§ Action item
Only one portion of the data is to be written out: from the line bearing "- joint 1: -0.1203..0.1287" through the line bearing "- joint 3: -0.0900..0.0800". Write it exactly as it appears.

§ Data block
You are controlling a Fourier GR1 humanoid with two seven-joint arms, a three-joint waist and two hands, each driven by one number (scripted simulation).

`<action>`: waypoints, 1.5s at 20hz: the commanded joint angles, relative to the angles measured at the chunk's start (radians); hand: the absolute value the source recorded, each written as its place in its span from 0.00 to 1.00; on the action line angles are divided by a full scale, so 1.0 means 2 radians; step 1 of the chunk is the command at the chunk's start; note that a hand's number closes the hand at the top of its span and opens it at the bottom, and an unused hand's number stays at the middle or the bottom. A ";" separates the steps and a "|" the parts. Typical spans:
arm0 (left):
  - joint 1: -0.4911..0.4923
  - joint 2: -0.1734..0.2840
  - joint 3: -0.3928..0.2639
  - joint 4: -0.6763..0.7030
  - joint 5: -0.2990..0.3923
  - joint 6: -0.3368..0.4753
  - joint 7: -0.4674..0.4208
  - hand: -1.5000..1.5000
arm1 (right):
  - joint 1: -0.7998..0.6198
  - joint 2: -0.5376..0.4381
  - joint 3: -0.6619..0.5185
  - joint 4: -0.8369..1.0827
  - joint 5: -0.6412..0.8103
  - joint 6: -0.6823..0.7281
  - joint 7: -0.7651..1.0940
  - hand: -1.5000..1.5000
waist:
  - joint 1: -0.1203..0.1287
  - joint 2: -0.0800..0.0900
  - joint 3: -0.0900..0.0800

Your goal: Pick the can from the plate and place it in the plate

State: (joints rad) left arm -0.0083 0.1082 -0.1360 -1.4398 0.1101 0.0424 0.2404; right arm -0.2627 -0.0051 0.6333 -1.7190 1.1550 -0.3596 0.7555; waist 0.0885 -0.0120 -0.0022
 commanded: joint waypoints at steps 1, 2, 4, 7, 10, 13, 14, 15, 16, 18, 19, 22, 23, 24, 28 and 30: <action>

§ Written reply
  - joint 1: -0.1203..0.1287
  - joint 2: -0.0800..0.0900
  - joint 3: -0.0900..0.0800

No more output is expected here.